She tapped her crude outline of Monkey. “It’s fun to get it wrong, don’t you think? Monkey wasn’t ever mean—he just wanted to do fun things.” She turned the page back to his Sherlock Holmes/Bruce Lee mash-up. “Maybe you should be like Monkey and do whatever makes you happy. And if it turns out to be wrong, you can fix it later.”
He tilted his head as he thought about her words. “I don’t think Dad would agree with you.”
No. Her cousin would likely say that right was right and wrong was wrong and his son should know the difference. But they weren’t talking about math or science. They were talking about art.
“Here’s something your father won’t like much either.” She pushed forward an advertisement for Monkey kung fu classes. “Want to learn?”
Her nephew’s eyes widened in shock as he eagerly grabbed the paper. “But Dad wants me to go to science camp.”
She knew that. “He also wants you to get more exercise. If I can get him to say yes, will you go? Will you—?”
“Yes!” He made hands like claws. “I’m going to be like Monkey!”
She smiled. Better yet, a few minutes later, when she saw him drawing again, it wasn’t of his strange Bruce Lee with a pipe and magnifying glass. No, he was fixing her Monkey outline and filling it in with loving detail.
Late that evening, still buoyed by her happy time with her nephew, she closed up her shop and climbed the back stairs to her tiny apartment. It was small but clean, with sparse furniture and a few pictures of her family. She had a task to do tonight, but she waited, avoiding it while she ate noodles for dinner and watched television.
In the end, she could avoid it no longer. She was the caretaker of a demigod’s power, with no successor except an eight-year-old boy too young to know his own talent. It was her responsibility to make sure it was managed correctly, but she worried constantly. What if she was handling the power wrong? What if it was lost, or worse, misused? What did one do with a macabre necklace passed from one generation to the next for more than six hundred years? She had been given this responsibility from her uncle, who had received it from his father, who got it from his aunt, all the way back. She couldn’t be the one who misused it. She would not.

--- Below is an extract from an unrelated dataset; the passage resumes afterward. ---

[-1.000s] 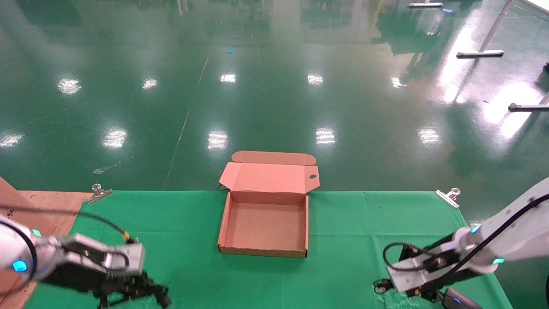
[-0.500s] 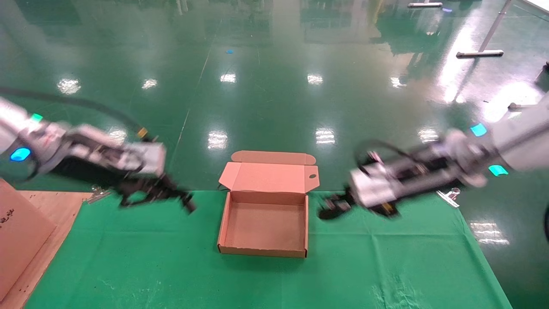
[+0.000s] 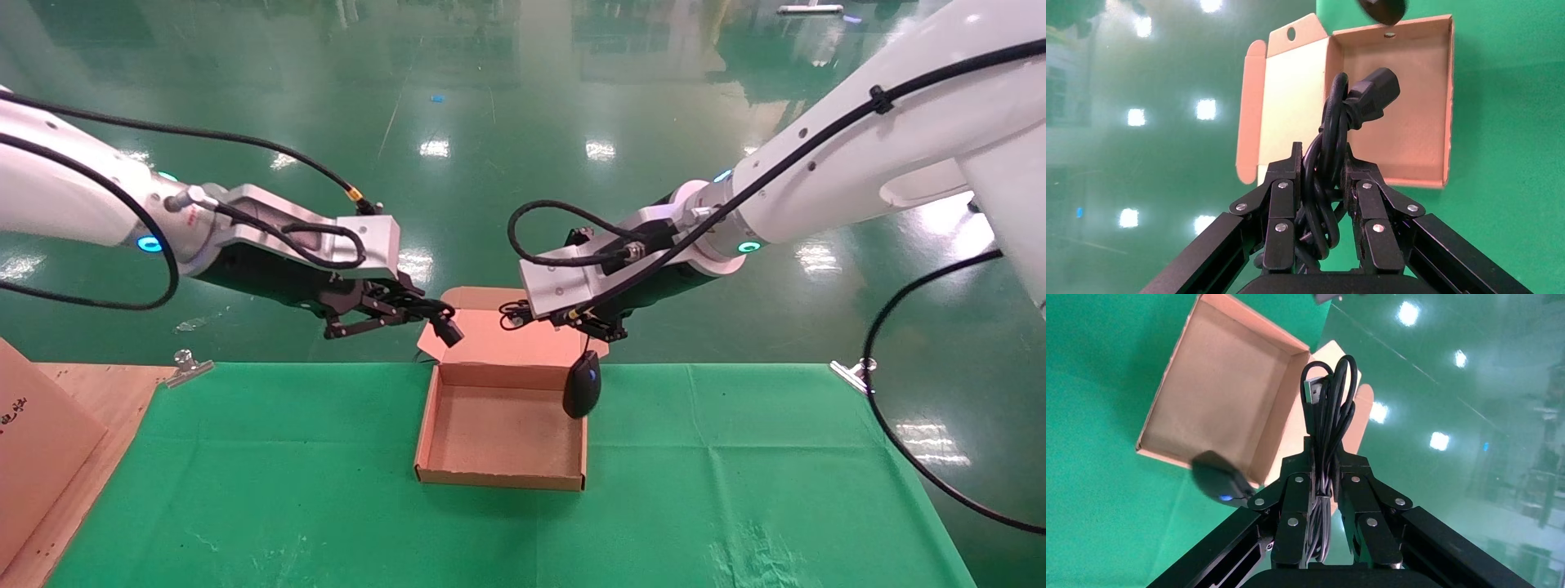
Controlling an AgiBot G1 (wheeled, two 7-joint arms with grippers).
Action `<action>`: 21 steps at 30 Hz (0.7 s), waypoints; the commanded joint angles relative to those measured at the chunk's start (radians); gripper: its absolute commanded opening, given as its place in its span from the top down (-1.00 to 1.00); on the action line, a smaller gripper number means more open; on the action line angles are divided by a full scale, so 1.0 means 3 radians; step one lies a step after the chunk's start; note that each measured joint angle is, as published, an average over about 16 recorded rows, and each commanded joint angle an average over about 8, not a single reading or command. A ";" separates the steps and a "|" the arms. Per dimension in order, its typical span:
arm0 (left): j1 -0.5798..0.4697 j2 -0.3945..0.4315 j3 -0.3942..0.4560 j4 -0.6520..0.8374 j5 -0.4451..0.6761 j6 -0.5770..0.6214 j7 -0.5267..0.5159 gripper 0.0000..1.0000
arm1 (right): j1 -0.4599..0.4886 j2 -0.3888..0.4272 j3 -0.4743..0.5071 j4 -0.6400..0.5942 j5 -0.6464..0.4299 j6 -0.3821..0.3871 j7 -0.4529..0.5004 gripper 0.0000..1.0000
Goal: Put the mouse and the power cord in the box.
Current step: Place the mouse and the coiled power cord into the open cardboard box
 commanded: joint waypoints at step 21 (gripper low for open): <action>0.1309 0.0535 0.0371 -0.0427 -0.0211 -0.2190 -0.0608 1.00 | 0.0280 0.0126 0.0035 -0.0750 0.0360 -0.0109 -0.0666 1.00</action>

She sat on the cushion in the middle of her living room, meditating on the four noble truths and the eightfold path. Then she recited the five precepts before she added one of her own.

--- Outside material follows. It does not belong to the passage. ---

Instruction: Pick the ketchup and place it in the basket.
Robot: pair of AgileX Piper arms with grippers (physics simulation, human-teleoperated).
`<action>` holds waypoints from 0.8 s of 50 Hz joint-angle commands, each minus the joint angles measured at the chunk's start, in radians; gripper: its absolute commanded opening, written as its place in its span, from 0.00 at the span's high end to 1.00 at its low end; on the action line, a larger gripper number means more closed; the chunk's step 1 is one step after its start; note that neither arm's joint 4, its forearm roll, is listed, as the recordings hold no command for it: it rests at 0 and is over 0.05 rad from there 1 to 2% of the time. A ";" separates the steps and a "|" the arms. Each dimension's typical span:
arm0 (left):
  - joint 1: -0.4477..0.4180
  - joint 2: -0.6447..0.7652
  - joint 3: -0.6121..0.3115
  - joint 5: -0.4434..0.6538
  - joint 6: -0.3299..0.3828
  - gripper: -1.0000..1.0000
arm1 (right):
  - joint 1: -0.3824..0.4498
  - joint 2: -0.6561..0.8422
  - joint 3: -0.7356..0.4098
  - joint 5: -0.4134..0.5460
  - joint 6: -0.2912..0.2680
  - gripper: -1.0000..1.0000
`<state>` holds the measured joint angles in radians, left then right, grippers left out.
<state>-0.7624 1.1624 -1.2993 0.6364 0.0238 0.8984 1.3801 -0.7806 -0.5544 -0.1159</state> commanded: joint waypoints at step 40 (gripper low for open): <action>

“I undertake to gain wisdom from the demigod Sand for the good use of the world.” She said the words as she had been taught, but she also remembered that in her tradition, demon and demigod were the same thing. General Sand had power and wisdom, but he also had his own agenda.
She opened a box set before her and pulled the contents into her hands. It was a necklace of nine skulls, and it was the token that connected her to the energy of the demigod Sand. Fortunately, it wasn’t full-size. The skulls were the size of large beads, and they settled easily into her hands. Toward the end of his life, her uncle had taken to wearing it, but that was a step she wasn’t ready for.

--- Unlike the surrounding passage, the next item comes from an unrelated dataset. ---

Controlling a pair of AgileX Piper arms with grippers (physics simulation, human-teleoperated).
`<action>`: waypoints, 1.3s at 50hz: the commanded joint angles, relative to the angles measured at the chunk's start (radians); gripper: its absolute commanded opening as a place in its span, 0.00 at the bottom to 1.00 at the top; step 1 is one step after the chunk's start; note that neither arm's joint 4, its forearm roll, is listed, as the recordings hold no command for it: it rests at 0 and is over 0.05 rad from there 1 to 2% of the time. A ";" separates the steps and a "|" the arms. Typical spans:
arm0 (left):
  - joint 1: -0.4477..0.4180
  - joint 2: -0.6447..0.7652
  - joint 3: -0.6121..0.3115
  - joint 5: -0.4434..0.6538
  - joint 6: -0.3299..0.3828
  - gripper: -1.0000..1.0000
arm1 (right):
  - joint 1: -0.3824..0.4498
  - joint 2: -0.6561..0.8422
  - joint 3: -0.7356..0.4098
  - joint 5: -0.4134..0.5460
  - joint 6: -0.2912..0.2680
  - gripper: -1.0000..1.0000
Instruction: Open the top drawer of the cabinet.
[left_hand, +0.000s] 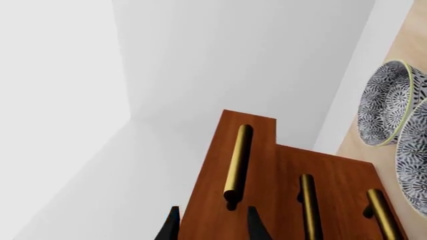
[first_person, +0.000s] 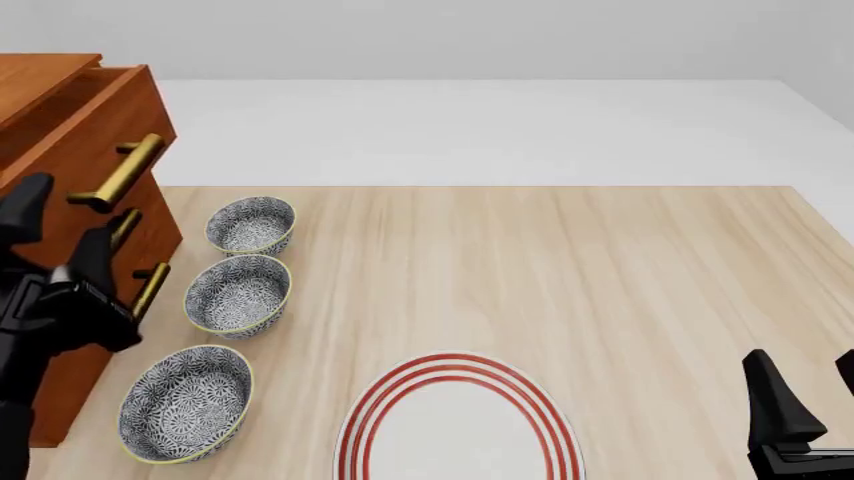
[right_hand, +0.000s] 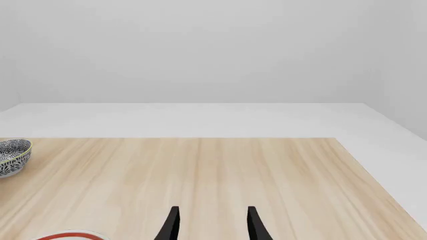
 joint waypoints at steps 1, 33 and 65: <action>-0.017 -0.118 0.029 0.086 -0.006 1.00 | 0.000 0.000 0.000 0.000 0.000 1.00; -0.055 -0.473 0.023 0.406 -0.022 1.00 | 0.000 0.000 0.000 0.000 0.000 1.00; -0.026 -0.519 -0.248 0.667 -0.317 1.00 | 0.000 0.000 0.000 0.000 0.000 1.00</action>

As usual, General Sand’s voice filtered immediately through her thoughts.
You have neglected me.
“It has been two days,” she chided.
Too long.
Two minutes was too long for Sand. Boredom seemed to be his biggest problem, and no wonder. He had an eternity of emptiness to deal with, except for the times she asked him questions. She’d be bored too.
“Tell me more about Walter’s potential. What is his talent?”
He brings his thoughts to life.
It was the same answer he’d given the last hundred times she’d asked, and she hadn’t figured out what he meant yet.
“How can I make his talent stronger?”
Let me join with you. I will teach you everything you need to know.
“No.” Sand always wanted to climb into her brain. He wanted another life, another human body to use as he wandered the earth again. His desires weren’t evil, per se, but she didn’t trust him not to get in trouble. “Tell me more about his talent,” she ordered.
You must encourage his passion.
“He’s an eight-year-old boy. He wants to draw superheroes and play video games.” She lifted her chin. “I did get him interested in Monkey kung fu classes.”
Excellent.
She couldn’t remember now if Sand had suggested the martial arts classes or if it had been her idea. Either way, Walter would get them now.
I can help you become rich. I can show you how to make enough money to have anything you want.
“I will not use you for my own gain.” That was the first and most important rule when talking with a spiritual entity, especially one as powerful as Sand. She could never use him to profit financially—ever. It was how her family had retained the necklace without damage for six hundred years.